▼

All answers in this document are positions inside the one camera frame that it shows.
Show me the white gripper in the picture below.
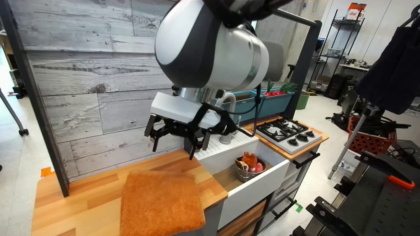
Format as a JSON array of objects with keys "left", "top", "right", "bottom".
[{"left": 143, "top": 91, "right": 223, "bottom": 161}]

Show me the orange terry towel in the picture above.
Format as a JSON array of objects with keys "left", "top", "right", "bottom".
[{"left": 120, "top": 169, "right": 208, "bottom": 236}]

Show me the orange plush doll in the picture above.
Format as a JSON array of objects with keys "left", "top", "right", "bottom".
[{"left": 240, "top": 151, "right": 260, "bottom": 173}]

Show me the grey toy stove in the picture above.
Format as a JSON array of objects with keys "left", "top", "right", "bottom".
[{"left": 255, "top": 118, "right": 324, "bottom": 156}]

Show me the grey toy faucet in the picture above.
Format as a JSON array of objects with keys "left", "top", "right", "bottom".
[{"left": 216, "top": 91, "right": 240, "bottom": 146}]

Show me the teal plastic bin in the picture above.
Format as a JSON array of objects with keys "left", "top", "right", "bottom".
[
  {"left": 231, "top": 89, "right": 265, "bottom": 126},
  {"left": 258, "top": 89, "right": 296, "bottom": 121}
]

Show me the white toy sink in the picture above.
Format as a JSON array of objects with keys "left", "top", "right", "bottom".
[{"left": 191, "top": 130, "right": 292, "bottom": 232}]

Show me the grey wood-look panel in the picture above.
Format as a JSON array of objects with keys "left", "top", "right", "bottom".
[{"left": 3, "top": 0, "right": 195, "bottom": 181}]

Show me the wooden front drawer unit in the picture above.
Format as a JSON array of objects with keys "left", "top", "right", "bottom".
[{"left": 217, "top": 199, "right": 268, "bottom": 236}]

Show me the grey toy oven cabinet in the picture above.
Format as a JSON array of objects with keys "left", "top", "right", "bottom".
[{"left": 255, "top": 148, "right": 321, "bottom": 233}]

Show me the green plant toy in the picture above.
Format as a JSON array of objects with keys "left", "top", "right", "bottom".
[{"left": 279, "top": 81, "right": 298, "bottom": 96}]

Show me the grey office chair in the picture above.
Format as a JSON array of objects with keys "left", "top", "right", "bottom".
[{"left": 261, "top": 41, "right": 286, "bottom": 93}]

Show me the green bin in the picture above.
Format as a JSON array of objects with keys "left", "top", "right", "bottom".
[{"left": 294, "top": 91, "right": 310, "bottom": 112}]

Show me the black wheeled stand leg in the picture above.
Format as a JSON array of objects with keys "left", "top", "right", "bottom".
[{"left": 0, "top": 89, "right": 30, "bottom": 138}]

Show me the grey tripod pole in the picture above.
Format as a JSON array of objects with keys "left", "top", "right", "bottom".
[{"left": 327, "top": 114, "right": 368, "bottom": 181}]

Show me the red plastic crate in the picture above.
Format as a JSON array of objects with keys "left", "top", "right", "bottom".
[{"left": 347, "top": 114, "right": 398, "bottom": 156}]

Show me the orange white box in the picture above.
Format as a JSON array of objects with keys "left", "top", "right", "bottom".
[{"left": 344, "top": 1, "right": 366, "bottom": 22}]

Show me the black perforated table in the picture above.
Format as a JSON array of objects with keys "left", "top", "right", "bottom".
[{"left": 290, "top": 139, "right": 420, "bottom": 236}]

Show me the black hanging cloth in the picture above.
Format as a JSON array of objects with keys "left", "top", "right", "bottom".
[{"left": 353, "top": 3, "right": 420, "bottom": 117}]

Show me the orange black clamp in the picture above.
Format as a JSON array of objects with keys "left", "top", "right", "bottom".
[{"left": 386, "top": 173, "right": 418, "bottom": 192}]

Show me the steel pot with handles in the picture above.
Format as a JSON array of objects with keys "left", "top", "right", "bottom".
[{"left": 234, "top": 156, "right": 268, "bottom": 184}]

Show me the black drawer handle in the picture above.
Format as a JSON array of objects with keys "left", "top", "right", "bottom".
[{"left": 271, "top": 198, "right": 300, "bottom": 220}]

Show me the black oven handle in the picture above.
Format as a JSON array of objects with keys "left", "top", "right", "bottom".
[{"left": 292, "top": 151, "right": 322, "bottom": 171}]

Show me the black metal kitchen frame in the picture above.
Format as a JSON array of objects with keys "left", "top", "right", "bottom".
[{"left": 0, "top": 0, "right": 323, "bottom": 199}]

▲

> [What the exercise asks]: Scan the records above for the string "black", then select every line that holds it.

> [Answer section]:
Show me the black wheeled stand leg in the picture above.
Show me the black perforated table in the picture above.
Show me the black hanging cloth in the picture above.
Show me the orange black clamp in the picture above.
Show me the black drawer handle in the picture above.
Show me the black oven handle in the picture above.
Show me the black metal kitchen frame in the picture above.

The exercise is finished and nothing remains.